Impact of Medical Condition on Promotion
Committee Findings and Recommendations
The grievor was assigned a permanent medical category and restrictive medical employment limitations for a chronic medical problem. Following an Administrative Review of the medical limitations, he was retained temporarily in the Canadian Armed Forces (CAF) for a period of three years, and was then to be medically released. The grievor underwent successful medical treatment and his condition improved to the point where he was retained without restrictions and eventually promoted to a higher rank. Following his promotion, he submitted a grievance arguing that he could have been promoted much sooner had he not been incorrectly and prematurely assigned a permanent medical category and restrictive employment limitations. He contended that his steadily improving medical condition had been ignored by CAF medical staff and that he had been treated differently from other CAF members with the same medical problem. As remedy, he requested that his promotion be backdated to the date he believes he was entitled to be promoted to a higher rank.
Regarding the grievor's claim of unfair differential treatment, the Committee indicated that each situation is unique and the Committee was not in a position to determine whether the grievor was treated differently from other CAF members dealing with the same medical problem.
The Committee then reviewed the grievor's medical file and was satisfied that the grievor's condition had been closely monitored by CAF medical authorities, that the grievor's employment limitations were always appropriate to his condition, and that it was not possible to change them any sooner than was done.
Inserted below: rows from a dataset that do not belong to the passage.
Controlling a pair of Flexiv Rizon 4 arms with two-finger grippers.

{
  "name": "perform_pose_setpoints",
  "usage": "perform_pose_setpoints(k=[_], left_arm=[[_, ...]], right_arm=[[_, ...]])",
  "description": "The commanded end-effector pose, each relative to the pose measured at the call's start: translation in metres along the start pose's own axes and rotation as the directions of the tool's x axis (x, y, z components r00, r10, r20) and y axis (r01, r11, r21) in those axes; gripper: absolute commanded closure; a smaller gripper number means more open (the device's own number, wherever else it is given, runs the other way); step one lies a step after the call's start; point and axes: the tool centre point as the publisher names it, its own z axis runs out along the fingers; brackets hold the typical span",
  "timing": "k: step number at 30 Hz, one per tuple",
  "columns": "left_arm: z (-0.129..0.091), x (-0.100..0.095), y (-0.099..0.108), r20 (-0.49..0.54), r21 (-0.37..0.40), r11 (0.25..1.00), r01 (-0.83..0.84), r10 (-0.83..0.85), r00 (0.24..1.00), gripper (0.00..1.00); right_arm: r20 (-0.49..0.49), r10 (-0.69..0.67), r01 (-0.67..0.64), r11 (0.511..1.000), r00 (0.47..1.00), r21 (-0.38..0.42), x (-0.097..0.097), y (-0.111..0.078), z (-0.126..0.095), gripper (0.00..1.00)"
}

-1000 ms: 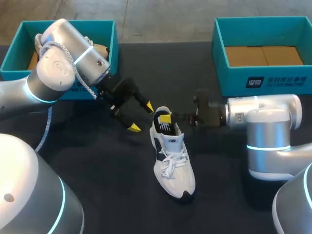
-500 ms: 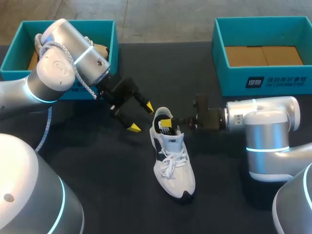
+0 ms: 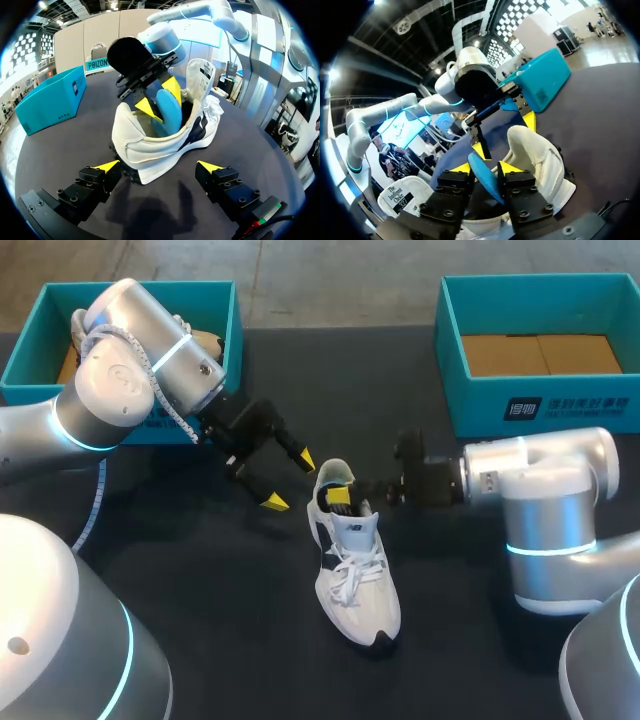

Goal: Take the shoe out of the shoebox, open the shoe tongue, remove and reinsert the insole, then place the shoe into the shoebox

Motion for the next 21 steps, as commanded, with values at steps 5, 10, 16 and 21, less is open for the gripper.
perform_pose_setpoints(k=[5, 10, 16, 21], left_arm=[[0.0, 0.0, 0.0, 0.0, -0.002, 1.0, 0.0, 0.0, 1.0, 0.0], [0.0, 0.0, 0.0, 0.0, -0.002, 1.0, 0.0, 0.0, 1.0, 0.0], [0.0, 0.0, 0.0, 0.0, -0.002, 1.0, 0.0, 0.0, 1.0, 0.0], [0.0, 0.0, 0.0, 0.0, -0.002, 1.0, 0.0, 0.0, 1.0, 0.0]], right_arm=[[0.018, -0.064, 0.065, 0.997, 0.998, -0.051, 0.012, 0.009, 0.0, 0.31], [0.02, -0.093, 0.094, 0.994, 0.995, -0.058, 0.015, 0.017, 0.001, 0.31], [0.037, -0.127, 0.129, 0.989, 0.991, -0.075, 0.019, 0.027, -0.003, 0.29], [0.062, -0.157, 0.162, 0.983, 0.986, -0.085, 0.024, 0.038, -0.009, 0.29]])
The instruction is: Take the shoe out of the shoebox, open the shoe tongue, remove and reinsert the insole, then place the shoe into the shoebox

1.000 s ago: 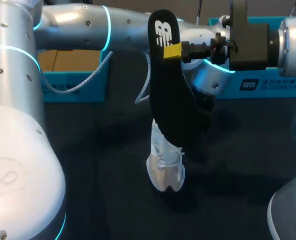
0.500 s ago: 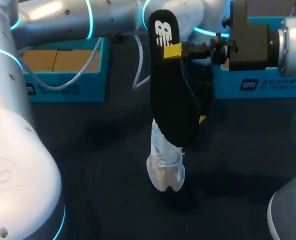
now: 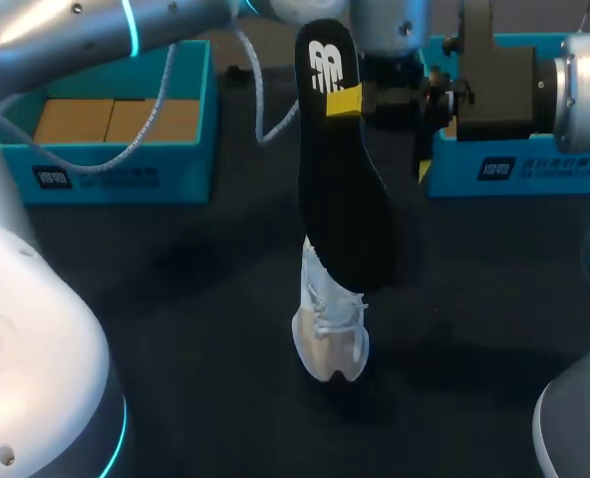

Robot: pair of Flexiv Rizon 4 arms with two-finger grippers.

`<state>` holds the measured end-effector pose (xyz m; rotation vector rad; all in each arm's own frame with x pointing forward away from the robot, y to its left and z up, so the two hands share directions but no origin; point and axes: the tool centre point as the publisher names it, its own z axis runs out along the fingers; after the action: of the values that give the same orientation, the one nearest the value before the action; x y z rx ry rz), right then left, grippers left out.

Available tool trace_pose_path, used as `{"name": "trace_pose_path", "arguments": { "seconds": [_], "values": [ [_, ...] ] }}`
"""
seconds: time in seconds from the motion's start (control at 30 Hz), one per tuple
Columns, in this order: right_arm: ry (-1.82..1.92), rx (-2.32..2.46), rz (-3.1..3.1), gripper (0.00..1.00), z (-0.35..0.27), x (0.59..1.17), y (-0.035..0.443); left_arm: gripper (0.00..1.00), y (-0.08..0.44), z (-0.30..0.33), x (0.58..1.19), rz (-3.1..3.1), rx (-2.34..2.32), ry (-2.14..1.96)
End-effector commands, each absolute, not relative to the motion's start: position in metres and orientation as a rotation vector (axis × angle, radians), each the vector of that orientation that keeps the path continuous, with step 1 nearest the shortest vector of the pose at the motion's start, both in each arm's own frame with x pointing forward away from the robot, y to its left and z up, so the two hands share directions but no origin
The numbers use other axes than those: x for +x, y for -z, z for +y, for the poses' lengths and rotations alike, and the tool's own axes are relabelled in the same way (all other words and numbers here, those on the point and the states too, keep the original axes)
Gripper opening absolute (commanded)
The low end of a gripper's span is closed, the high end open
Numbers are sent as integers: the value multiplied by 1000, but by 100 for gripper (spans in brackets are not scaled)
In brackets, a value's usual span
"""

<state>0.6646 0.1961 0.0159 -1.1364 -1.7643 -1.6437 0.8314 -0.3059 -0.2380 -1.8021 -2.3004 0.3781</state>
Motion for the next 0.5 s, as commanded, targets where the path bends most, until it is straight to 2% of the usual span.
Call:
{"name": "trace_pose_path", "arguments": {
  "seconds": [0.03,0.27,0.5],
  "values": [
    [1644,-1143,-1764,0,199,664,-15,100,202,-294,828,-2469,-1865,-601],
    [1644,-1143,-1764,0,199,664,-15,100,158,-294,833,-2703,-1821,-771],
    [1644,-1143,-1764,0,199,664,-15,100,150,-304,848,-2836,-1711,-678]
  ]
}}
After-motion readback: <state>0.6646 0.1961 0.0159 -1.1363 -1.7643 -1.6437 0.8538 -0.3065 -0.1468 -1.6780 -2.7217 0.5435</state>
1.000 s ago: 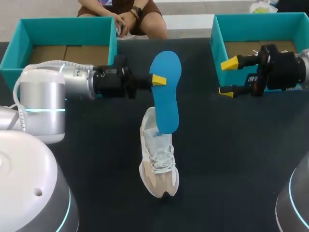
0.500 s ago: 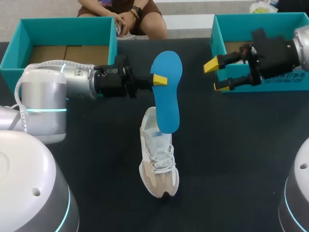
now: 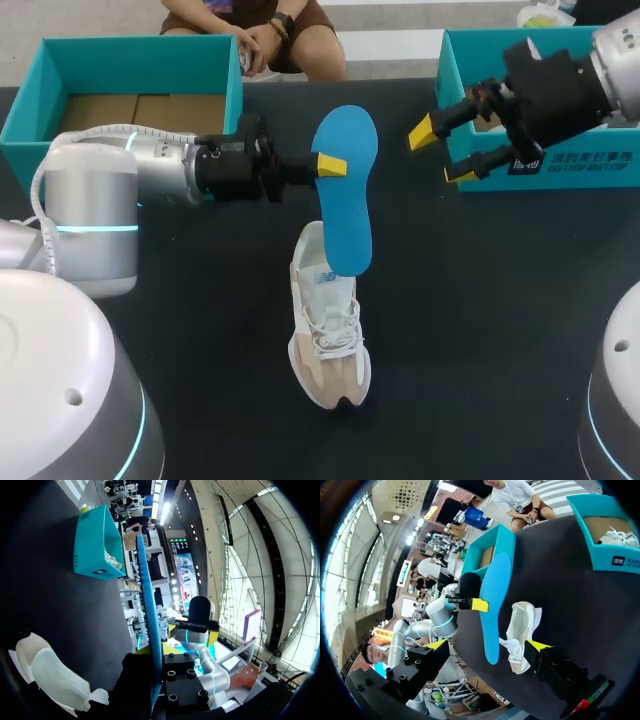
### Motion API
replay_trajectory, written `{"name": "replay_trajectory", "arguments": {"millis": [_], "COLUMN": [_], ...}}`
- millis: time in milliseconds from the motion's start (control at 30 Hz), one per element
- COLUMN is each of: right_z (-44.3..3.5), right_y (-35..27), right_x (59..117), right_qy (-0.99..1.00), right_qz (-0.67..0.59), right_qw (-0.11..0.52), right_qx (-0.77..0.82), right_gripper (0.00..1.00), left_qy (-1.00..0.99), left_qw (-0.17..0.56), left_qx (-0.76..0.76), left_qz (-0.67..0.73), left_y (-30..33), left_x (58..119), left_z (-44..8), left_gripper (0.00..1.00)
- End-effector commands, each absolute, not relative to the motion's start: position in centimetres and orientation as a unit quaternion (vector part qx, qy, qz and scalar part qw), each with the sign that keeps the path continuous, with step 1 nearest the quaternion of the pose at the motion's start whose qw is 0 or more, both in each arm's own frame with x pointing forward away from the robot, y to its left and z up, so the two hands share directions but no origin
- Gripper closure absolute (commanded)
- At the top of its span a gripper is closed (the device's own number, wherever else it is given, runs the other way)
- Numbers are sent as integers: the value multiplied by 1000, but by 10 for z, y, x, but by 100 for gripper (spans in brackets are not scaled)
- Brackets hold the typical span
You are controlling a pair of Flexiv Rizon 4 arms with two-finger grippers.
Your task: Take the shoe out of the shoebox, open the shoe tongue, remove and reinsert the insole, then place the shoe into the shoebox
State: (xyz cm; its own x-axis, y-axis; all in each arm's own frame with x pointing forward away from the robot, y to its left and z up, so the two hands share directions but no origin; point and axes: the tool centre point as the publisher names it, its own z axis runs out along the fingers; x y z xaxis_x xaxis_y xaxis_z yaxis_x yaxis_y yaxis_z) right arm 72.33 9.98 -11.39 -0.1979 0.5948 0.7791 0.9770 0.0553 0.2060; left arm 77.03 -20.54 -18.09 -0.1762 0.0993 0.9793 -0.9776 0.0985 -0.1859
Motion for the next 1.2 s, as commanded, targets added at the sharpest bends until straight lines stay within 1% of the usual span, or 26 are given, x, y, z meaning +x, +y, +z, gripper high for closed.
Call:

Next, the Committee examined the timeliness of the promotion and found that the grievor could have been promoted sooner had he been medically fit. However, in accordance with the promotion policy found in Canadian Forces Administrative Order (CFAO) 49-4, it was not until after the new limitations were approved by the Director Medical Policy that the grievor's promotion could proceed, which it did. Nonetheless, the Committee noted that CFAO 49-4, paragraph 19, allows a promotion to be deferred for a CAF member otherwise eligible for promotion but assigned a temporary medical category. In this case, when the grievor began to improve, the CAF medical system changed his medical limitations and medical category to temporary status in recognition of the fact that he might continue to improve. Accordingly, the Committee observed that the grievor's situation met the conditions stipulated at paragraph 19, permitting his promotion to be antedated by up to 12 months from the date his restrictions were removed.
Consequently, the Committee recommended that the Chief of the Defence Staff (CDS) partially uphold the grievance. The Committee also recommended that the CDS direct the antedating of the grievor's promotion by the maximum of 12 months.
Final Authority Decision
The CDS agreed with the Committee's findings and recommendation that the grievance be partially upheld and that the grievor's promotion be antedated to the maximum of 12 months.